How many lines in the entries below include the string "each"? Answer with the number only.

SOURCE MATERIAL
· · · · ·
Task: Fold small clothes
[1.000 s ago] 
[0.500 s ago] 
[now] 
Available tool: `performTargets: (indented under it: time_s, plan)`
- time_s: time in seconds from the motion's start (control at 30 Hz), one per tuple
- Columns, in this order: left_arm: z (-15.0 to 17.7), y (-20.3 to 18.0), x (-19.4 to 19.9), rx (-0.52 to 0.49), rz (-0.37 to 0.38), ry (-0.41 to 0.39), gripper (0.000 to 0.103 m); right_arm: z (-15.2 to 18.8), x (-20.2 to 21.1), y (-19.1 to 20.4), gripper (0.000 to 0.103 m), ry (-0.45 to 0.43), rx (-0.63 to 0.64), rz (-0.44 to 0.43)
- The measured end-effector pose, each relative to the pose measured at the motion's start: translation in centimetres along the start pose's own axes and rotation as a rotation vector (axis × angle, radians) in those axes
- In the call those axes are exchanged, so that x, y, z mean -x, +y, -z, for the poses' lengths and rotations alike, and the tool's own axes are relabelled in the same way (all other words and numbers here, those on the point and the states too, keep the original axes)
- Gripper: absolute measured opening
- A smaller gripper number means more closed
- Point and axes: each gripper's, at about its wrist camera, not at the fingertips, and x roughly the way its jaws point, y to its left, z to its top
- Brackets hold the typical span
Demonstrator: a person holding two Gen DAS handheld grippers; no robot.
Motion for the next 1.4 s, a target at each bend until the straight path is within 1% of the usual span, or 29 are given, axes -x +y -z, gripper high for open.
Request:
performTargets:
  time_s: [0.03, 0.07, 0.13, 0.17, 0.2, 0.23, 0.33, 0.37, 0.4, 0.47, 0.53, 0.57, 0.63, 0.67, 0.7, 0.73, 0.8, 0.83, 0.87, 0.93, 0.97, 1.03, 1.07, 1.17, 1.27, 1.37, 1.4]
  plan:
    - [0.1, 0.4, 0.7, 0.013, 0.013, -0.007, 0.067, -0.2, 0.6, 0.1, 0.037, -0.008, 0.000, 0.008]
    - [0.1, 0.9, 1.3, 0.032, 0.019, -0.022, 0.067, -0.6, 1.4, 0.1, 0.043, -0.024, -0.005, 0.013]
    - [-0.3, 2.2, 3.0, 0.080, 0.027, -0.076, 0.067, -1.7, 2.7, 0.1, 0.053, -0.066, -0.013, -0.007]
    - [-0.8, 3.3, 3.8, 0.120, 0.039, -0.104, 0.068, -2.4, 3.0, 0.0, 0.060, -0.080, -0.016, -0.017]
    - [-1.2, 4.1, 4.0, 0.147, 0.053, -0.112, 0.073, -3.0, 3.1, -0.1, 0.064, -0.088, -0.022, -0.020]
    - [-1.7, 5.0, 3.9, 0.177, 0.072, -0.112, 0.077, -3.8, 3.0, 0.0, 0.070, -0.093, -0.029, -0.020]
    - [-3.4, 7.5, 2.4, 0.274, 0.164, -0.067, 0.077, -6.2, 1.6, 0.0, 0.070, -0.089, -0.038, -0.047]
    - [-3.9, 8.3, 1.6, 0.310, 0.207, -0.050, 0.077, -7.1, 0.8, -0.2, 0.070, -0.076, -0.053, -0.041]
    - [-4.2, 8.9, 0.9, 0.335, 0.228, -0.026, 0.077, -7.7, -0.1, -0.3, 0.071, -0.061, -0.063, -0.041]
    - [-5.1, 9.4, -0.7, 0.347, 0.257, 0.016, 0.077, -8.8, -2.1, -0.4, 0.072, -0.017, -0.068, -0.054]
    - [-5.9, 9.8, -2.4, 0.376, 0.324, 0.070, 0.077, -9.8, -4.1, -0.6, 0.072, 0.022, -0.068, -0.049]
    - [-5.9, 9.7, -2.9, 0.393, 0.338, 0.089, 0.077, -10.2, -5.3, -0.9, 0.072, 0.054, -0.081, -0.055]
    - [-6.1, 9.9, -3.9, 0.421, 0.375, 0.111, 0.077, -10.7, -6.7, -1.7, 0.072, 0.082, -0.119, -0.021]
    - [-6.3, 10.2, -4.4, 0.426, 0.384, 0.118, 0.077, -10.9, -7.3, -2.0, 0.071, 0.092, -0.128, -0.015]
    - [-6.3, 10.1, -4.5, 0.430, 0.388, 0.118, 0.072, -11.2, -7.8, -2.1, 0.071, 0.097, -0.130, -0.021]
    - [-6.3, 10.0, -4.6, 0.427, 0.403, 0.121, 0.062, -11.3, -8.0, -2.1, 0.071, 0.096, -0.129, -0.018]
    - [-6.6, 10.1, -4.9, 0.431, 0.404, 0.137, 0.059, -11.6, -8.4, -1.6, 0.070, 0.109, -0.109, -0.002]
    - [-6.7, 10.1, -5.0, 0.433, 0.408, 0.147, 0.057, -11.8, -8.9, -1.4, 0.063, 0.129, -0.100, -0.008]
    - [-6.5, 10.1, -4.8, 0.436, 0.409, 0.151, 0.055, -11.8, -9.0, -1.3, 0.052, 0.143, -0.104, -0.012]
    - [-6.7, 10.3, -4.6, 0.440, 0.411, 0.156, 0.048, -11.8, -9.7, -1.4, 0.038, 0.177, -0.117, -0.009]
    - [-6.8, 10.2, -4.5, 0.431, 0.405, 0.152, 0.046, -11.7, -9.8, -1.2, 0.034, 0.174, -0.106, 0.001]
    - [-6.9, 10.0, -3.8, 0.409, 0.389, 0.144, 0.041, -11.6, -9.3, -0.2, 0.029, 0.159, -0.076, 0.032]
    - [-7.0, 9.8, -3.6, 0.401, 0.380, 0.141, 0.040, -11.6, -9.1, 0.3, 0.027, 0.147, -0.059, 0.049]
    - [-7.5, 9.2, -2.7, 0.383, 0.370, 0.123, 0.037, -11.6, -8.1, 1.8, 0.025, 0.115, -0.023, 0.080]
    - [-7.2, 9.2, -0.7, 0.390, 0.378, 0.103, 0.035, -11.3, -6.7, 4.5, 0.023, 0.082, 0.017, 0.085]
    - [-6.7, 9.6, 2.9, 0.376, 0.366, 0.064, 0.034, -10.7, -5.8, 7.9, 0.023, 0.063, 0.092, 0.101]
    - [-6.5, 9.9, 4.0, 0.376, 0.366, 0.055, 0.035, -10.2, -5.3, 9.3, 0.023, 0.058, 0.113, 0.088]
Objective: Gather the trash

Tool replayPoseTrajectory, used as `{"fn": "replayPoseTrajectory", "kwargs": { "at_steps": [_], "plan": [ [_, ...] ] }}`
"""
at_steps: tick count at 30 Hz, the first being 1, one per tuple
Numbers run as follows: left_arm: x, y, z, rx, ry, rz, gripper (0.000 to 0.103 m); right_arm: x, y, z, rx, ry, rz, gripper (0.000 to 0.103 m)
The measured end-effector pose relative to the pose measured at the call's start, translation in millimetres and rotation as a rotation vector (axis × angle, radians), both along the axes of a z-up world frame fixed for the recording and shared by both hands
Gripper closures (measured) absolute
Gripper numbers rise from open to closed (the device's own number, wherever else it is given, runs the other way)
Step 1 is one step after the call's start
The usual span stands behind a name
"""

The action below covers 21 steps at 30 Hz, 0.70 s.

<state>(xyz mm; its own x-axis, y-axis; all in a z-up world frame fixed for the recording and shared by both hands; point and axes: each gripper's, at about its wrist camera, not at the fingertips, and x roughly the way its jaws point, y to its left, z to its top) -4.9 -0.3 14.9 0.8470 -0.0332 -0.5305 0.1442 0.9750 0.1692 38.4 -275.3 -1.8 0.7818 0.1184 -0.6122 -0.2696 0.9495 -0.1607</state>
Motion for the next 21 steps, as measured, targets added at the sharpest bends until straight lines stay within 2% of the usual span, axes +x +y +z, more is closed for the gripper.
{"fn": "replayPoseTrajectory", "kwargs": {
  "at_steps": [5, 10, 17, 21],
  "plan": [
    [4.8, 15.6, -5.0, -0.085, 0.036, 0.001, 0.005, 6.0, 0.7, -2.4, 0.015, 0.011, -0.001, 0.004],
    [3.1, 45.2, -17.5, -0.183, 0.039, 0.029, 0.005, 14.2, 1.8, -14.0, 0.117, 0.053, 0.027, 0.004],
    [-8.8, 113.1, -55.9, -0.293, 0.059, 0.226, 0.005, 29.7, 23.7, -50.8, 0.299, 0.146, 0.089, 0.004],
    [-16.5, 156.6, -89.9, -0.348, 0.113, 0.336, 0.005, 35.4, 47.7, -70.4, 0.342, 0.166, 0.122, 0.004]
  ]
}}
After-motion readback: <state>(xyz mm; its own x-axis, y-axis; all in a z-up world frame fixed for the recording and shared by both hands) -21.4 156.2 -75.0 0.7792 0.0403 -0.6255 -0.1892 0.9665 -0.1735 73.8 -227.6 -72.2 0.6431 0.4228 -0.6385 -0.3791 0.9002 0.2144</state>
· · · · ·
EXERCISE SOLUTION
4